Evaluation of cluster identities
We next sought to compare the gene expression patterns of our single cell clusters with previously characterized progenitor populations in human cord blood. We used a previously published microarray reference dataset (Laurenti et al., 2013), which contains expression profiles of common myeloid progenitor (CMP), megakaryocyte-erythroid progenitor (MEP), hematopoietic stem cell (HSC), granulocyte-monocyte progenitor (GMP), and multilymphoid progenitor (MLP). We hypothesized that if of our single cell clusters matched any of these reference populations, the two groups should share common markers of gene expression. We reasoned that the most informative markers would represent genes that were not only up-regulated in expression for a given cell group, but would in fact be most highly expressed in this group compared to all other groups.

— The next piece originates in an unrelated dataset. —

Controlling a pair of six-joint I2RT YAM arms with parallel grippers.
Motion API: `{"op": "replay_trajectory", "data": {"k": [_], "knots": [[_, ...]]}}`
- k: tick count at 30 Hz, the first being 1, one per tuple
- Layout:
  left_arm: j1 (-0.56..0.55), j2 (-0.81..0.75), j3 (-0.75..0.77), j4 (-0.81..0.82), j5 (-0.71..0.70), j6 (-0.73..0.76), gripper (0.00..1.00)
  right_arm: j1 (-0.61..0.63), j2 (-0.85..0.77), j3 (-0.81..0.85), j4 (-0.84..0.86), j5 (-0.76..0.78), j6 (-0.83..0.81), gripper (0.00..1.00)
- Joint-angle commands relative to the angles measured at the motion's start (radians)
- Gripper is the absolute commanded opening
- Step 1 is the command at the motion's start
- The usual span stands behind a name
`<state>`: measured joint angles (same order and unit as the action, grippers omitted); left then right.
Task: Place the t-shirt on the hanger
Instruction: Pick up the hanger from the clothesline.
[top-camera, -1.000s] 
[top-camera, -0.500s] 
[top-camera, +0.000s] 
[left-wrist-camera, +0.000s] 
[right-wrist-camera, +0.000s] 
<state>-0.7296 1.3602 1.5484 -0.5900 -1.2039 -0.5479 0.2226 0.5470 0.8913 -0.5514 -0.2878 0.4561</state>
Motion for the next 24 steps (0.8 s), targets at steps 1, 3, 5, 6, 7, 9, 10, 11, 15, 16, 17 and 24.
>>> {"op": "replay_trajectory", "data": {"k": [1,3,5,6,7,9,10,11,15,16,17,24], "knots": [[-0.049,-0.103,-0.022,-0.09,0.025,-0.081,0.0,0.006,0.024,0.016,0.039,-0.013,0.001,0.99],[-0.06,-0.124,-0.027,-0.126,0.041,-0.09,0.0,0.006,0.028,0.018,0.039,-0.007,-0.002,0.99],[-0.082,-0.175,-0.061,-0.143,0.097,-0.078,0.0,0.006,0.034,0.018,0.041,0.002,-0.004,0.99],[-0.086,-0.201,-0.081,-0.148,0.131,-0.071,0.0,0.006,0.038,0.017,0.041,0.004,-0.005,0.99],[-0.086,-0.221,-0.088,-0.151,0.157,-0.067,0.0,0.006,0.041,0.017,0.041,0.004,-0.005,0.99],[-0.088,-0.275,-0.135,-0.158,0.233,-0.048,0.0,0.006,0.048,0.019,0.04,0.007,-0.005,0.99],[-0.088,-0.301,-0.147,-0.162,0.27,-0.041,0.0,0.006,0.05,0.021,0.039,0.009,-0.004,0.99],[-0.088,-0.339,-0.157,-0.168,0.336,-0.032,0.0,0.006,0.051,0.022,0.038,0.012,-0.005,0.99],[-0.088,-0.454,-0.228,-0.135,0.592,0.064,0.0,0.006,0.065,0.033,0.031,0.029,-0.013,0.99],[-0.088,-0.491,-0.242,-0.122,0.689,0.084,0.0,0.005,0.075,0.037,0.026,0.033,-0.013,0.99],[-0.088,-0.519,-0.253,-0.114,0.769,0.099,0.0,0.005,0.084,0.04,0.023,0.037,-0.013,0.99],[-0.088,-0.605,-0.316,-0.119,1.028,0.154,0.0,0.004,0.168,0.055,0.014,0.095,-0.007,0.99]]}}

We therefore leveraged the published list of gene expression signatures for the dataset, extracting the top 250 genes that were most significantly up-regulated each population (as originally computed from limma (Ritchie et al., 2015)). To define markers for each reference subpopulation, we required that the gene not only be in this up-regulated list, but also be expressed at the highest level across the dataset.
After defining these markers of reference populations, we examined the expression of these genes in our single cell clusters, identifying which single cell cluster had the highest expression for most of these markers. For example, of the 143 ‘reference markers’ for GMP from the microarray dataset, 74 of these were most highly expressed in cluster 9 cells (p<10-45; one sided test of equal proportions). Figure 1D shows the results of this analysis for all pairs of single cell and reference clusters. With this method, we could recover well-characterized progenitor states from our Drop-seq clusters using the reference dataset.